• **WORK ORDER**: Take each line of the data that contains the string "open" and copy it.

• **THE DATA**:

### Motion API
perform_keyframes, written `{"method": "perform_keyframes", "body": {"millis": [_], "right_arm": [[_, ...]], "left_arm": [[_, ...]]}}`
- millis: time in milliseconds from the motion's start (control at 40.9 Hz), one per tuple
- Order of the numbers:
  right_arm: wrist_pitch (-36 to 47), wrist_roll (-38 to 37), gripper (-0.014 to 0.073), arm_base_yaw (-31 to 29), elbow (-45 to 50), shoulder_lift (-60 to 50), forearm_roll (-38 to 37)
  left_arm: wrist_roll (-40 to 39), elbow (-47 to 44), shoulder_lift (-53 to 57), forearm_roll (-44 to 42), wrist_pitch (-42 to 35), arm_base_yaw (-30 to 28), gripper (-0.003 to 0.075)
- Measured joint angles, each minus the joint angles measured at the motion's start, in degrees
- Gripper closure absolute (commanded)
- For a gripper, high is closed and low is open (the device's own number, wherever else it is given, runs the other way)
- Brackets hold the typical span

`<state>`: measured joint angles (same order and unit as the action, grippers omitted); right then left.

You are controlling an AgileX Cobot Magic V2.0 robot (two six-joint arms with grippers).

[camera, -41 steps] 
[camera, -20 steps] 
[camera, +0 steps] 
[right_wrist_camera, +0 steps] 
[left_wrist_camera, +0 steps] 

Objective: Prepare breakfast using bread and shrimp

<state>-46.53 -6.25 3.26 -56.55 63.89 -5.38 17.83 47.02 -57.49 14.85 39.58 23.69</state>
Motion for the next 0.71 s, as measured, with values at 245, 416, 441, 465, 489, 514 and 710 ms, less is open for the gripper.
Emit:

• **EXERCISE RESPONSE**:
- For a gripper, high is closed and low is open (the device's own number, wherever else it is given, runs the other way)
Motion for the next 0.71 s, as measured, with values at 245, 416, 441, 465, 489, 514 and 710 ms, less is open for the gripper.

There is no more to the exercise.